What the task requires | Starting at the line that holds "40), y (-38", set down each line through the end of the listing, exactly as written and with nothing added.

Collected data |
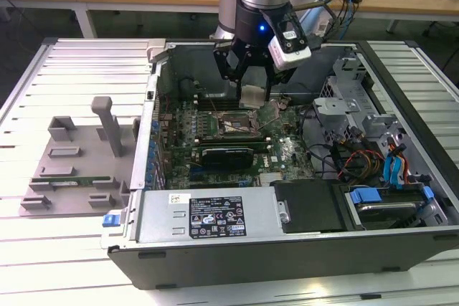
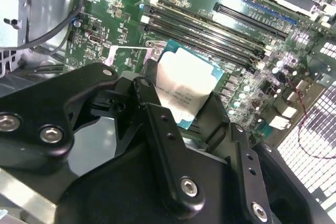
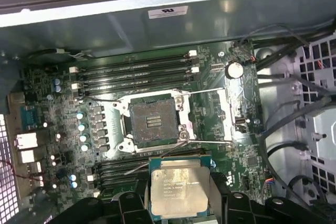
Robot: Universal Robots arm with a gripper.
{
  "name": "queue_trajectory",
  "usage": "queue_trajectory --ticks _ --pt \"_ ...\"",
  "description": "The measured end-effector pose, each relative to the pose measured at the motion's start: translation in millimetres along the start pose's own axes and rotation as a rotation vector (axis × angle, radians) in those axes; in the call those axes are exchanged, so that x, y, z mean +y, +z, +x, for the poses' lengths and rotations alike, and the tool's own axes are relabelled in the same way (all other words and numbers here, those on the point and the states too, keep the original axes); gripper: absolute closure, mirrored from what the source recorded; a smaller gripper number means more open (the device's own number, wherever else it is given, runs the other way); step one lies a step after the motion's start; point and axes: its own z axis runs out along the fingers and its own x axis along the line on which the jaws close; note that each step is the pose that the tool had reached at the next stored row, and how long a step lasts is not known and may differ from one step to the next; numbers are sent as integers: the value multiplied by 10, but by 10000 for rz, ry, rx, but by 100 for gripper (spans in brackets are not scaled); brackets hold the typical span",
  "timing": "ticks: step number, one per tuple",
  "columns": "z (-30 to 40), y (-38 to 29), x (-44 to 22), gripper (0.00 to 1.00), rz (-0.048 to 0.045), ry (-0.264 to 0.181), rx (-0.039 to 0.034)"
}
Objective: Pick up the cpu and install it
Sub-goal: 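Place the cpu into insertion slot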
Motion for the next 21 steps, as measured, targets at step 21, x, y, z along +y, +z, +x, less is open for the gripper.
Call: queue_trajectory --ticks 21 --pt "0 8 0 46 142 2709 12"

Result |
  "columns": "z (-30 to 40), y (-38 to 29), x (-44 to 22), gripper (0.00 to 1.00), rz (-0.048 to 0.045), ry (-0.264 to 0.181), rx (-0.039 to 0.034)"
}
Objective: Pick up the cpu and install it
Sub-goal: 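Place the cpu into insertion slot
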Motion for the next 21 steps, as measured, targets at step 21, x, y, z along +y, +z, +x, less is open for the gripper.
Call: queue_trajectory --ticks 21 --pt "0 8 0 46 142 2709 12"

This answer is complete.